# [EXERCISE DIRECTIONS]
Down to the final line, write out the data below exactly.

----------------------------------------

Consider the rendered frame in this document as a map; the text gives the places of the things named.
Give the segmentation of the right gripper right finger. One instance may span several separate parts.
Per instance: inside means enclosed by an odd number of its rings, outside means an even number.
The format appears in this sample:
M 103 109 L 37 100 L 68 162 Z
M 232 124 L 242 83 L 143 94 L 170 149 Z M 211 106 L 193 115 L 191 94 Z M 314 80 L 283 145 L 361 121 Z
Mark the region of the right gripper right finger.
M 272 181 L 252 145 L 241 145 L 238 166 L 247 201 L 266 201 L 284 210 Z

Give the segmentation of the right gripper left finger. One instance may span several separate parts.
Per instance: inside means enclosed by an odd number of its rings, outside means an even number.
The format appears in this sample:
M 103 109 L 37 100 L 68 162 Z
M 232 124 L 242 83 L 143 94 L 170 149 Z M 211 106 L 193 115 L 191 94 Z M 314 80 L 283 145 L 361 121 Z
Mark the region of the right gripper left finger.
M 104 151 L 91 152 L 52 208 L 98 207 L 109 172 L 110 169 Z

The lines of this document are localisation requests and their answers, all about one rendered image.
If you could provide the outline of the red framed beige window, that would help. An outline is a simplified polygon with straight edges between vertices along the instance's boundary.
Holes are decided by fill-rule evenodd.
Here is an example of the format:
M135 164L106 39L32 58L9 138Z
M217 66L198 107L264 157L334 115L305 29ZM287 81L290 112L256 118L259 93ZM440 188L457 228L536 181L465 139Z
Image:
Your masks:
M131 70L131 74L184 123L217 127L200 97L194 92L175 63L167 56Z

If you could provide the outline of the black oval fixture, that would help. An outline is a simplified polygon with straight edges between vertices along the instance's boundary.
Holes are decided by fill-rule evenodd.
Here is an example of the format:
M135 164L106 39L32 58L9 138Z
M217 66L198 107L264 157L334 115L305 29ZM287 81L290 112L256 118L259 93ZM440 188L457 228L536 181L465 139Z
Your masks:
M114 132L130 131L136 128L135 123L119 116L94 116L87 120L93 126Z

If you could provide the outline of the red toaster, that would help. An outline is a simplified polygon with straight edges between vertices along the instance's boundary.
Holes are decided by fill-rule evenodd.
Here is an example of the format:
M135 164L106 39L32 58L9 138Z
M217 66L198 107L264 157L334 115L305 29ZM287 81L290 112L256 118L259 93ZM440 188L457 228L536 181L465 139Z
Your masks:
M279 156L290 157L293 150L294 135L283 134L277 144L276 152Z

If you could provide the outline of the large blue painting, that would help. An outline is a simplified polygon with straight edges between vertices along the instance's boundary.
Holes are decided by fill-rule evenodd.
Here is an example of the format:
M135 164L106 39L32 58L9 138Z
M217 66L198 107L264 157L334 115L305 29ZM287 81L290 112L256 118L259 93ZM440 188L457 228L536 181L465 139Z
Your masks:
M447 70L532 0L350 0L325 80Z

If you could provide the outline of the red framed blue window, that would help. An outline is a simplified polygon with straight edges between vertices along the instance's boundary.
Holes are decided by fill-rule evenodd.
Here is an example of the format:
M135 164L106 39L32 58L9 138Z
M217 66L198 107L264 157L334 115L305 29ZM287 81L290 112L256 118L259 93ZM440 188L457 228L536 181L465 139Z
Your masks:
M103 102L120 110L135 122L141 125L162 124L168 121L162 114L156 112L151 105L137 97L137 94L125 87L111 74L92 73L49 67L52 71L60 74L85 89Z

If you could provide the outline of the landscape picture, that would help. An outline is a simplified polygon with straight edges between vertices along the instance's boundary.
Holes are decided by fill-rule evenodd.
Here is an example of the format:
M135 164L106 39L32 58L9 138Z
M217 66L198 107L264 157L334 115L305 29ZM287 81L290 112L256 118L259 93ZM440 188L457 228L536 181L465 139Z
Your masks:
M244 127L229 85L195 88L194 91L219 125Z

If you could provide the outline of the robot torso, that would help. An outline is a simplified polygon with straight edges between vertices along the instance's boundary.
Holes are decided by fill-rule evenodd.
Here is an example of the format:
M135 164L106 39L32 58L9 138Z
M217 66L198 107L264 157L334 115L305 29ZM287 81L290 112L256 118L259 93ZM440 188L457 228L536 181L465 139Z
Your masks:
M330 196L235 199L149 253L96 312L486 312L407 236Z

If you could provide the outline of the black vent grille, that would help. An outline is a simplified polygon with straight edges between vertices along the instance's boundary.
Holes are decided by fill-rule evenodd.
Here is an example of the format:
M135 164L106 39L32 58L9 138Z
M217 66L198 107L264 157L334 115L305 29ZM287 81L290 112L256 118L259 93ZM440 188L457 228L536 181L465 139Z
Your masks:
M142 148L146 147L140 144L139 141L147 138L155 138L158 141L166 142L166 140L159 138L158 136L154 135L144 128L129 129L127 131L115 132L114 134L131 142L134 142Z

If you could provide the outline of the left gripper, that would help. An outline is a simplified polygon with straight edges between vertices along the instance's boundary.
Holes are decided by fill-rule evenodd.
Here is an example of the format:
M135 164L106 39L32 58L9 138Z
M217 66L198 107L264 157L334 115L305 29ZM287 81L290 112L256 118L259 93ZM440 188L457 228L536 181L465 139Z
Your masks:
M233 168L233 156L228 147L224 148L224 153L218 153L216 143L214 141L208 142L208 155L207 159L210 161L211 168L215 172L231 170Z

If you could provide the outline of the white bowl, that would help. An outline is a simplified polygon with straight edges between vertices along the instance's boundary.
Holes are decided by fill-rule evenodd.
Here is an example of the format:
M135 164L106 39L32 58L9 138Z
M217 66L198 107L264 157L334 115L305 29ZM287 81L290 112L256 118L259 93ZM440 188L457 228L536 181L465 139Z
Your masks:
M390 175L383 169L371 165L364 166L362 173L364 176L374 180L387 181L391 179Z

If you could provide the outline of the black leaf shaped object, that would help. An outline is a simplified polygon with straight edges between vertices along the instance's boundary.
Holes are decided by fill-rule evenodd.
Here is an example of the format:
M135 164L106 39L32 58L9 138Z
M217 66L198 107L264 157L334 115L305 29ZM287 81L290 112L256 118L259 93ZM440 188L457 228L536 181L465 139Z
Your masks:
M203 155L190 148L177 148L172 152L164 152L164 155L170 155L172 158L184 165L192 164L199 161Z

----------------------------------------

# [RESULT OF THIS TASK]
Consider the rendered frame in this document as a map; the text gives the places of the things named.
Give the segmentation of the right gripper right finger. One instance may span several separate parts.
Per instance: inside means enclosed by an odd number of its rings, outside means an even number.
The format appears in this sample:
M 103 109 L 37 100 L 68 162 Z
M 232 124 L 242 83 L 143 94 L 170 149 Z M 211 106 L 193 115 L 191 94 Z M 314 80 L 283 145 L 361 121 Z
Mark the region of the right gripper right finger.
M 272 181 L 252 145 L 241 145 L 238 166 L 247 201 L 266 201 L 284 210 Z

Give the segmentation of the right gripper left finger. One instance may span several separate parts.
Per instance: inside means enclosed by an odd number of its rings, outside means an even number.
The format appears in this sample:
M 103 109 L 37 100 L 68 162 Z
M 232 124 L 242 83 L 143 94 L 170 149 Z M 211 106 L 193 115 L 191 94 Z M 314 80 L 283 145 L 361 121 Z
Mark the region of the right gripper left finger.
M 104 151 L 91 152 L 52 208 L 98 207 L 109 172 L 110 169 Z

The lines of this document are localisation requests and their answers, all about one rendered image.
If you could provide the outline of the red framed beige window, that would help. An outline is a simplified polygon with straight edges between vertices along the instance's boundary.
Holes are decided by fill-rule evenodd.
Here is an example of the format:
M135 164L106 39L32 58L9 138Z
M217 66L198 107L264 157L334 115L305 29ZM287 81L290 112L256 118L259 93ZM440 188L457 228L536 181L465 139Z
Image:
Your masks:
M131 70L131 74L184 123L217 127L200 97L194 92L175 63L167 56Z

If you could provide the outline of the black oval fixture, that would help. An outline is a simplified polygon with straight edges between vertices along the instance's boundary.
Holes are decided by fill-rule evenodd.
Here is an example of the format:
M135 164L106 39L32 58L9 138Z
M217 66L198 107L264 157L334 115L305 29ZM287 81L290 112L256 118L259 93ZM440 188L457 228L536 181L465 139Z
Your masks:
M114 132L130 131L136 128L135 123L119 116L94 116L87 120L93 126Z

If you could provide the outline of the red toaster, that would help. An outline is a simplified polygon with straight edges between vertices along the instance's boundary.
Holes are decided by fill-rule evenodd.
Here is an example of the format:
M135 164L106 39L32 58L9 138Z
M217 66L198 107L264 157L334 115L305 29ZM287 81L290 112L256 118L259 93ZM440 188L457 228L536 181L465 139Z
Your masks:
M279 156L290 157L293 150L294 135L283 134L277 144L276 152Z

If you could provide the outline of the large blue painting, that would help. An outline is a simplified polygon with straight edges between vertices along the instance's boundary.
Holes are decided by fill-rule evenodd.
Here is an example of the format:
M135 164L106 39L32 58L9 138Z
M217 66L198 107L264 157L334 115L305 29ZM287 81L290 112L256 118L259 93ZM440 188L457 228L536 181L465 139Z
Your masks:
M447 70L532 0L350 0L325 80Z

If you could provide the outline of the red framed blue window, that would help. An outline is a simplified polygon with straight edges between vertices along the instance's boundary.
Holes are decided by fill-rule evenodd.
Here is an example of the format:
M135 164L106 39L32 58L9 138Z
M217 66L198 107L264 157L334 115L305 29ZM287 81L290 112L256 118L259 93ZM440 188L457 228L536 181L465 139Z
Your masks:
M103 102L120 110L135 122L141 125L162 124L168 121L162 114L156 112L151 105L137 97L137 94L125 87L111 74L92 73L49 67L52 71L60 74L85 89Z

If you could provide the outline of the landscape picture, that would help. An outline is a simplified polygon with straight edges between vertices along the instance's boundary.
Holes are decided by fill-rule evenodd.
Here is an example of the format:
M135 164L106 39L32 58L9 138Z
M217 66L198 107L264 157L334 115L305 29ZM287 81L290 112L256 118L259 93ZM440 188L457 228L536 181L465 139Z
Your masks:
M244 127L229 85L195 88L194 91L219 125Z

If you could provide the outline of the robot torso, that would help. An outline is a simplified polygon with straight edges between vertices along the instance's boundary.
Holes are decided by fill-rule evenodd.
Here is an example of the format:
M135 164L106 39L32 58L9 138Z
M217 66L198 107L264 157L334 115L305 29ZM287 81L290 112L256 118L259 93ZM440 188L457 228L536 181L465 139Z
Your masks:
M330 196L235 199L149 253L96 312L486 312L407 236Z

If you could provide the outline of the black vent grille, that would help. An outline is a simplified polygon with straight edges between vertices along the instance's boundary.
Holes are decided by fill-rule evenodd.
Here is an example of the format:
M135 164L106 39L32 58L9 138Z
M217 66L198 107L264 157L334 115L305 29ZM287 81L290 112L256 118L259 93ZM440 188L457 228L536 181L465 139Z
Your masks:
M142 148L146 147L140 144L139 141L147 138L155 138L158 141L166 142L166 140L159 138L158 136L154 135L144 128L129 129L127 131L115 132L114 134L131 142L134 142Z

If you could provide the outline of the left gripper, that would help. An outline is a simplified polygon with straight edges between vertices along the instance's boundary.
Holes are decided by fill-rule evenodd.
Here is an example of the format:
M135 164L106 39L32 58L9 138Z
M217 66L198 107L264 157L334 115L305 29ZM287 81L290 112L256 118L259 93ZM440 188L457 228L536 181L465 139Z
Your masks:
M233 168L233 156L228 147L224 148L224 153L218 153L216 143L214 141L208 142L208 155L207 159L210 161L211 168L215 172L231 170Z

If you could provide the outline of the white bowl, that would help. An outline is a simplified polygon with straight edges between vertices along the instance's boundary.
Holes are decided by fill-rule evenodd.
Here is an example of the format:
M135 164L106 39L32 58L9 138Z
M217 66L198 107L264 157L334 115L305 29ZM287 81L290 112L256 118L259 93ZM440 188L457 228L536 181L465 139Z
Your masks:
M390 175L383 169L371 165L364 166L362 173L364 176L374 180L387 181L391 179Z

If you could provide the outline of the black leaf shaped object, that would help. An outline is a simplified polygon with straight edges between vertices along the instance's boundary.
Holes are decided by fill-rule evenodd.
Here is an example of the format:
M135 164L106 39L32 58L9 138Z
M217 66L198 107L264 157L334 115L305 29ZM287 81L290 112L256 118L259 93ZM440 188L457 228L536 181L465 139Z
Your masks:
M203 155L190 148L177 148L172 152L164 152L164 155L170 155L172 158L184 165L192 164L199 161Z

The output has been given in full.